WORK INSTRUCTIONS: What you return should be every line of the material, unchanged.

SUPPLIED MATERIAL:

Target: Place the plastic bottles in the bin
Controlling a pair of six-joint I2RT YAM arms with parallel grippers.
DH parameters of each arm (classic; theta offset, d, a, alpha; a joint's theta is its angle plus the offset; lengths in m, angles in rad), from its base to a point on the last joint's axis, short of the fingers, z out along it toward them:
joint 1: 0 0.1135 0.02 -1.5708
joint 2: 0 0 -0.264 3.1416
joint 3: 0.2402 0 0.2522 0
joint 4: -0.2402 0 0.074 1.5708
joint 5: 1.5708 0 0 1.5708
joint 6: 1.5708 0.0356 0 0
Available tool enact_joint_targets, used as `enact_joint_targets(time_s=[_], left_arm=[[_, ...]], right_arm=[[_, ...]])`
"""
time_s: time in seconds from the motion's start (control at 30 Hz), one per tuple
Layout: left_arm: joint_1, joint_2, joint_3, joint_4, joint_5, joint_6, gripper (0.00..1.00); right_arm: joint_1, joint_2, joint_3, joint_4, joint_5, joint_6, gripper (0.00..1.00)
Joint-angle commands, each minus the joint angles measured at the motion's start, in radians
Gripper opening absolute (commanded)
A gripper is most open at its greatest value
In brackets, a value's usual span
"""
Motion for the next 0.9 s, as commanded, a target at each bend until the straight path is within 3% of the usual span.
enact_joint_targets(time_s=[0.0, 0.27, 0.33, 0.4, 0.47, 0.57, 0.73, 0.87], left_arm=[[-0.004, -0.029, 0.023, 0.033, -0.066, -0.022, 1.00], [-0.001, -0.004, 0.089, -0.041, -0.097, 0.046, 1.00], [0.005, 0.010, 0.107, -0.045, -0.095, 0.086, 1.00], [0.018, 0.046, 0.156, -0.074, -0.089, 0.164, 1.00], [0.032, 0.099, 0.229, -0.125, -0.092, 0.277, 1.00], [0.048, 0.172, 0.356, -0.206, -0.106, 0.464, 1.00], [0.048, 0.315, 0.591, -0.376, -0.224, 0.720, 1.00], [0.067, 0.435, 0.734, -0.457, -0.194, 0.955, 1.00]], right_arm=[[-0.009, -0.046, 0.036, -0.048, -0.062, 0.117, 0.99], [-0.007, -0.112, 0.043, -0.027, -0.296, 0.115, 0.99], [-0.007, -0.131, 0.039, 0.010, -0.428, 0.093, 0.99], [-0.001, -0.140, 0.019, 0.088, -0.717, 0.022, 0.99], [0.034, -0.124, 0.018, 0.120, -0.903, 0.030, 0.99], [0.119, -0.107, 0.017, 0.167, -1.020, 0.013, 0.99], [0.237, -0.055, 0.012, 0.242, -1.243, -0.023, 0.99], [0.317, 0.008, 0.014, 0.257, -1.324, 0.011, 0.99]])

TASK ANSWER:
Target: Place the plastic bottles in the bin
Controlling a pair of six-joint I2RT YAM arms with parallel grippers.
DH parameters of each arm (classic; theta offset, d, a, alpha; a joint's theta is its angle plus the offset; lengths in m, angles in rad), from its base to a point on the last joint's axis, short of the fingers, z out along it toward them:
joint 1: 0 0.1135 0.02 -1.5708
joint 2: 0 0 -0.264 3.1416
joint 3: 0.2402 0 0.2522 0
joint 4: -0.2402 0 0.074 1.5708
joint 5: 1.5708 0 0 1.5708
joint 6: 1.5708 0.0356 0 0
Available tool enact_joint_targets, used as `enact_joint_targets(time_s=[_], left_arm=[[_, ...]], right_arm=[[_, ...]])`
"""
time_s: time in seconds from the motion's start (control at 30 Hz), one per tuple
Layout: left_arm: joint_1, joint_2, joint_3, joint_4, joint_5, joint_6, gripper (0.00..1.00); right_arm: joint_1, joint_2, joint_3, joint_4, joint_5, joint_6, gripper (0.00..1.00)
Joint-angle commands, each minus the joint angles measured at the motion's start, in radians
Gripper opening absolute (commanded)
A gripper is most open at its greatest value
In brackets, a value's usual span
"""
Motion for the next 0.9 s, as commanded, a target at each bend until the straight path is within 3% of the usual span.
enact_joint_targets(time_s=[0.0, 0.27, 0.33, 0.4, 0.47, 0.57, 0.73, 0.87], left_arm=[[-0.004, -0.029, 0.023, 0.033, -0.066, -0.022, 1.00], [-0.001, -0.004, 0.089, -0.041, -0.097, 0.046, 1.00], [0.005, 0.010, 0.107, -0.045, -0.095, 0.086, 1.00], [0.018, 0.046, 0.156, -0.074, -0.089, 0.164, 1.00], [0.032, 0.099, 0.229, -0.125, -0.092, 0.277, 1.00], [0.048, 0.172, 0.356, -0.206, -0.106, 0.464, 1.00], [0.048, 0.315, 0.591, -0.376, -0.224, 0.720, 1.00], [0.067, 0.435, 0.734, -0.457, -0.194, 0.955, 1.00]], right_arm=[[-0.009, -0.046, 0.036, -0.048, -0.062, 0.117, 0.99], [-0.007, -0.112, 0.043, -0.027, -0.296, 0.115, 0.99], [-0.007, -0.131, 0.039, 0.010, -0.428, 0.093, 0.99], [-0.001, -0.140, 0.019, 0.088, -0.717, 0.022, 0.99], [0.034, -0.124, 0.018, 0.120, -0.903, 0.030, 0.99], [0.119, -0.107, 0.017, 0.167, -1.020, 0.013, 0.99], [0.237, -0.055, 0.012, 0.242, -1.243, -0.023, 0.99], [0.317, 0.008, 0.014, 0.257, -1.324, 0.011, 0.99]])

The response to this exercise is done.